## WORK ORDER
The reply should hold every line of the data, unchanged and complete.
___ DATA BLOCK ___
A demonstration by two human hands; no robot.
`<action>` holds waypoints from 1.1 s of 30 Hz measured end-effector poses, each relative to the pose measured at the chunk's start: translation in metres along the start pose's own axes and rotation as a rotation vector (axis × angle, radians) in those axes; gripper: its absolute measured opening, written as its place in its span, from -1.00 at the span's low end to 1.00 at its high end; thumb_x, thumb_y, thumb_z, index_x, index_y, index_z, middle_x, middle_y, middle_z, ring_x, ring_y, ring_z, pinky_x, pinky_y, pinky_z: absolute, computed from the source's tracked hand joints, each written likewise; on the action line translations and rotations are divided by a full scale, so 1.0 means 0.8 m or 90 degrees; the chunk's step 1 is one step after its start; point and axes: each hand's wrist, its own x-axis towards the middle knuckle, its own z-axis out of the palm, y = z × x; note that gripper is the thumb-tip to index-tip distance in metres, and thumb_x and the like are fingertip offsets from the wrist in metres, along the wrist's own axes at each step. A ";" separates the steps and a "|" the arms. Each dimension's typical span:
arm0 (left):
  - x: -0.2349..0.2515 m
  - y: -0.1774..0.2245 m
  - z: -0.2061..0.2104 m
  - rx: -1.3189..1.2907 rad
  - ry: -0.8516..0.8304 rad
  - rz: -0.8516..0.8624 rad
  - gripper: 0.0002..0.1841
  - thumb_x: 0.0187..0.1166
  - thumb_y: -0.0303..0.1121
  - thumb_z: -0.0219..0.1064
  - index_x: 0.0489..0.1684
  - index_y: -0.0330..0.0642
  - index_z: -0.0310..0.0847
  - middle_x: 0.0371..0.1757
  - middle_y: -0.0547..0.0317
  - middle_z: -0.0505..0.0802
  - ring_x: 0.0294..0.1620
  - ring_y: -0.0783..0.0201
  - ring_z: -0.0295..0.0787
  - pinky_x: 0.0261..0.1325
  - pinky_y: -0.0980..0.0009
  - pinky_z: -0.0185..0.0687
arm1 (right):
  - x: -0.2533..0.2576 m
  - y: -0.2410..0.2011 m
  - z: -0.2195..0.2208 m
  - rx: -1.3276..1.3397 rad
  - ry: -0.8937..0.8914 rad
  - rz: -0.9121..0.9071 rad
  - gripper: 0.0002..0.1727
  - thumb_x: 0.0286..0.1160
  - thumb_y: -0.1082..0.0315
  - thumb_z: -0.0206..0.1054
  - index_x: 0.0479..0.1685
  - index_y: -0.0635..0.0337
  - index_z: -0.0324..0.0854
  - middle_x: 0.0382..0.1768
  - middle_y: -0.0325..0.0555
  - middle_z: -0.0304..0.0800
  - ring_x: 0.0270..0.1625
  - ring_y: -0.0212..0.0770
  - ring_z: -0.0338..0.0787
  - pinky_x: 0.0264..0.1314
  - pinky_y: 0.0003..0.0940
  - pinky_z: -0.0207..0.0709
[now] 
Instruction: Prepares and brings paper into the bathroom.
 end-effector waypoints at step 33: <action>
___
## SOLVED PROBLEM
A demonstration by two human hands; no robot.
`<action>` holds waypoints from 1.1 s of 30 Hz measured end-effector poses, each relative to the pose measured at the chunk's start: translation in metres along the start pose's own axes and rotation as a rotation vector (axis × angle, radians) in those axes; gripper: its absolute measured opening, written as its place in its span, from -1.00 at the span's low end to 1.00 at its high end; thumb_x, thumb_y, thumb_z, index_x, index_y, index_z, middle_x, middle_y, middle_z, ring_x, ring_y, ring_z, pinky_x, pinky_y, pinky_z: absolute, computed from the source's tracked hand joints, each written likewise; on the action line translations and rotations are divided by a full scale, so 1.0 means 0.8 m or 90 degrees; the chunk's step 1 is one step after its start; point and axes: each hand's wrist, its own x-axis towards the middle knuckle, its own z-axis out of the palm, y = z × x; note that gripper is the thumb-tip to index-tip distance in metres, and thumb_x and the like are fingertip offsets from the wrist in metres, along the wrist's own axes at each step. A ";" separates the steps and a "|" the arms. Each dimension's typical span:
arm0 (left):
  - x: -0.2349..0.2515 m
  - y: -0.1774..0.2245 m
  - z: -0.2061..0.2104 m
  - rx: -1.3189..1.2907 rad
  - ry: -0.8516..0.8304 rad
  - rz: -0.8516..0.8624 rad
  - gripper: 0.0002..0.1841
  - thumb_x: 0.0187..0.1166
  - thumb_y: -0.0303..0.1121
  - thumb_z: -0.0219..0.1064
  - index_x: 0.0489..0.1684
  - index_y: -0.0330..0.0642
  - index_z: -0.0310..0.0847
  - middle_x: 0.0371..0.1757
  - middle_y: -0.0547..0.0317
  - middle_z: -0.0505..0.0802
  - ring_x: 0.0294..0.1620
  - ring_y: -0.0783..0.0201
  - ring_z: -0.0295..0.0787
  - pinky_x: 0.0261..0.1325
  - pinky_y: -0.0980..0.0009
  - pinky_z: -0.0185..0.0687
arm1 (right):
  - x: -0.2533..0.2576 m
  - y: -0.2410..0.2011 m
  - z: -0.2195..0.2208 m
  - rx: -1.3276..1.3397 rad
  - ry: -0.8937..0.8914 rad
  - rz: -0.9121..0.9071 rad
  - gripper: 0.0002..0.1727
  - thumb_x: 0.0286..0.1160
  - thumb_y: -0.1082..0.0315
  - thumb_z: -0.0206..0.1054
  - index_x: 0.0479..0.1685
  - index_y: -0.0635..0.0337
  - index_z: -0.0324..0.0854
  - middle_x: 0.0382..0.1768
  - middle_y: -0.0325..0.0555
  - middle_z: -0.0304..0.0800
  - ring_x: 0.0270..0.1625
  - ring_y: -0.0212..0.0770
  - ring_z: -0.0338..0.0787
  - pinky_x: 0.0264..0.1314
  - pinky_y: 0.0003..0.0940
  - pinky_z: -0.0207..0.0709
[now] 
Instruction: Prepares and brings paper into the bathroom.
 end-effector waypoints at step 33: <action>

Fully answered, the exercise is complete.